**Required work**: Give the listing again word for word. Leave every image out.

**Dataset excerpt**:
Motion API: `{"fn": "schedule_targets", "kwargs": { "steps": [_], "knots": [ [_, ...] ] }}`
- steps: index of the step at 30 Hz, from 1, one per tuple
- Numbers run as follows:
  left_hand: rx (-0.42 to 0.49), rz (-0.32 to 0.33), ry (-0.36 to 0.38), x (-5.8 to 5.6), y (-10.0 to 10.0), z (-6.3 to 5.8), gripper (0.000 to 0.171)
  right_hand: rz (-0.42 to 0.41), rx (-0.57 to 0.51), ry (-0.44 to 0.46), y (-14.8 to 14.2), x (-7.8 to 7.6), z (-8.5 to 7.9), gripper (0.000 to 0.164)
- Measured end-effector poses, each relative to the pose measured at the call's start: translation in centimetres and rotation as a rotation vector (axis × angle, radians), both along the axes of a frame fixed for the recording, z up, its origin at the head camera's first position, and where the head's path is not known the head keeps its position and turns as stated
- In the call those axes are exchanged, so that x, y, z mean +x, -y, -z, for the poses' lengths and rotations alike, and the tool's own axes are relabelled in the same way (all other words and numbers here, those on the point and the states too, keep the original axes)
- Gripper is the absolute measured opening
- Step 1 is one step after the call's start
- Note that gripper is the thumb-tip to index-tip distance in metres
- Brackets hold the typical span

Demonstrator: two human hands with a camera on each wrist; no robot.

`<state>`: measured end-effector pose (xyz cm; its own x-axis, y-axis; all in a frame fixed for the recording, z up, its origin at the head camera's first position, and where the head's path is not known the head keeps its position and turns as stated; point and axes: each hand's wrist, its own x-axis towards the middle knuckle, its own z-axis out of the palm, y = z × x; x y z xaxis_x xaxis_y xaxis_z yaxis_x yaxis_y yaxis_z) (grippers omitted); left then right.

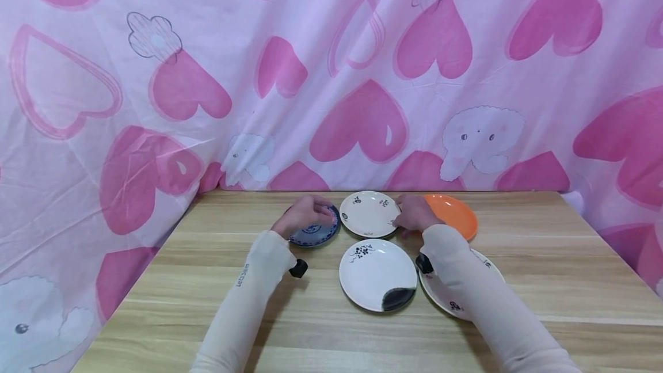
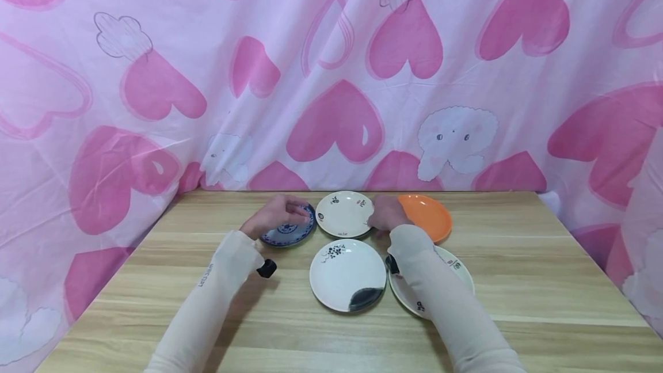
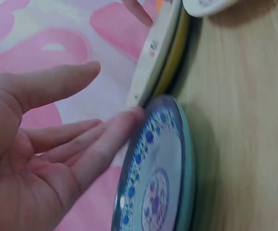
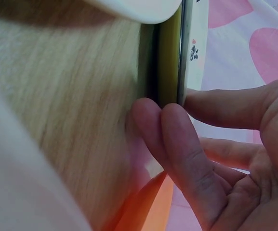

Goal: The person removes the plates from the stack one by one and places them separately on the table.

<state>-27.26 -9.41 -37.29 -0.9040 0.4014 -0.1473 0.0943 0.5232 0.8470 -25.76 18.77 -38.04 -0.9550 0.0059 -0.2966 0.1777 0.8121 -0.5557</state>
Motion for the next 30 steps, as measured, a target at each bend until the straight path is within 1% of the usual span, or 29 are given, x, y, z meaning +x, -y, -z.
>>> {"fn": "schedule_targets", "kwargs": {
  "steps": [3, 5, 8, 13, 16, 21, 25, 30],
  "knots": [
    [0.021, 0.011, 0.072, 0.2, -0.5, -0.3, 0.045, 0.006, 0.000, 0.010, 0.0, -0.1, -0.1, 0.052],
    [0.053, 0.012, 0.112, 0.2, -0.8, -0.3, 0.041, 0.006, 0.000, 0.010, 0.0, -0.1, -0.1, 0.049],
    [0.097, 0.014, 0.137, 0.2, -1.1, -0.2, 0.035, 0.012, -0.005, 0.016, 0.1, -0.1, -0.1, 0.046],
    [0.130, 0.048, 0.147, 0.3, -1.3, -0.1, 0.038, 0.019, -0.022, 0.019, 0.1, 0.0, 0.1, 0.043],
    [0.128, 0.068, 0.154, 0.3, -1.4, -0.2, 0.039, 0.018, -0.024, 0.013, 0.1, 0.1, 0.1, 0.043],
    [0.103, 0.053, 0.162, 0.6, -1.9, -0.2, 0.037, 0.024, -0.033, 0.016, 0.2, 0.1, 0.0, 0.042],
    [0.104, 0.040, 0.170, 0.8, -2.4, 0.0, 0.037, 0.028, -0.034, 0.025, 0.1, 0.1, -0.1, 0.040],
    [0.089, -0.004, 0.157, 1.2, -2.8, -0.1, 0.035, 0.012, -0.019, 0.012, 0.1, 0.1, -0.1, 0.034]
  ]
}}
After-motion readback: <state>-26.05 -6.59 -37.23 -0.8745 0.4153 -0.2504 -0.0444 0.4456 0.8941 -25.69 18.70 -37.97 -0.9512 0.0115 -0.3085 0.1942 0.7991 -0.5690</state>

**Result below**:
Motion API: `{"fn": "schedule_targets", "kwargs": { "steps": [_], "knots": [ [_, ...] ] }}`
- steps: index of the step at 30 Hz, from 1, one per tuple
- Numbers run as follows:
  left_hand: rx (-0.42 to 0.49), rz (-0.32 to 0.33), ry (-0.36 to 0.38), x (-5.8 to 5.6), y (-10.0 to 10.0), z (-6.3 to 5.8), gripper (0.000 to 0.171)
  right_hand: rz (-0.42 to 0.41), rx (-0.57 to 0.51), ry (-0.44 to 0.46), y (-14.8 to 14.2), x (-7.8 to 7.6), z (-8.5 to 7.9), gripper (0.000 to 0.164)
- Measured end-effector poses, each relative to the pose measured at the call's start: translation in centimetres and rotation as a rotation vector (axis × angle, radians), both along the axes of a frame fixed for the recording, z up, its origin at the head camera's first position, and where the head's path is not known the head keeps its position and turns as stated
- In the call those axes are exchanged, so that x, y, z mean +x, -y, -z, for the poses' lengths and rotations alike, and the tool's own axes are relabelled in the same way (all other words and numbers here, those on the point and the states too, keep the original axes)
- Gripper is the absolute measured opening
- Step 1 is one step after the call's start
- Note that gripper is the thumb-tip to index-tip distance in metres
- Brackets hold the typical span

Demonstrator: two human hands with a camera on each wrist; no robot.

`<state>`: measured end-effector pose (xyz cm; its own x-axis, y-axis; all in a frame fixed for the recording, z up, its origin at the head camera's first position, and where the head's path is not known the head keeps its position and turns as stated; point and axes: each hand's wrist, its own x-axis towards the middle knuckle, its own z-axis out of the palm, y = z × x; x y z xaxis_x xaxis_y xaxis_z yaxis_x yaxis_y yaxis_z) (grippers omitted); left then right.


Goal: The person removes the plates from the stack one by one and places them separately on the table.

<state>-27.26 -9.41 -37.29 -0.9040 0.4014 -0.1473 0.0943 0.5232 0.8470 -25.76 18.77 -38.04 -0.9550 0.0059 -0.2966 0.1777 0.8121 -0.5557</state>
Motion for the next 30 steps, as measured, a target at each bend until the straight path is within 1% of the usual span, or 29 are given, x, y, z meaning +x, -y, -z.
>>> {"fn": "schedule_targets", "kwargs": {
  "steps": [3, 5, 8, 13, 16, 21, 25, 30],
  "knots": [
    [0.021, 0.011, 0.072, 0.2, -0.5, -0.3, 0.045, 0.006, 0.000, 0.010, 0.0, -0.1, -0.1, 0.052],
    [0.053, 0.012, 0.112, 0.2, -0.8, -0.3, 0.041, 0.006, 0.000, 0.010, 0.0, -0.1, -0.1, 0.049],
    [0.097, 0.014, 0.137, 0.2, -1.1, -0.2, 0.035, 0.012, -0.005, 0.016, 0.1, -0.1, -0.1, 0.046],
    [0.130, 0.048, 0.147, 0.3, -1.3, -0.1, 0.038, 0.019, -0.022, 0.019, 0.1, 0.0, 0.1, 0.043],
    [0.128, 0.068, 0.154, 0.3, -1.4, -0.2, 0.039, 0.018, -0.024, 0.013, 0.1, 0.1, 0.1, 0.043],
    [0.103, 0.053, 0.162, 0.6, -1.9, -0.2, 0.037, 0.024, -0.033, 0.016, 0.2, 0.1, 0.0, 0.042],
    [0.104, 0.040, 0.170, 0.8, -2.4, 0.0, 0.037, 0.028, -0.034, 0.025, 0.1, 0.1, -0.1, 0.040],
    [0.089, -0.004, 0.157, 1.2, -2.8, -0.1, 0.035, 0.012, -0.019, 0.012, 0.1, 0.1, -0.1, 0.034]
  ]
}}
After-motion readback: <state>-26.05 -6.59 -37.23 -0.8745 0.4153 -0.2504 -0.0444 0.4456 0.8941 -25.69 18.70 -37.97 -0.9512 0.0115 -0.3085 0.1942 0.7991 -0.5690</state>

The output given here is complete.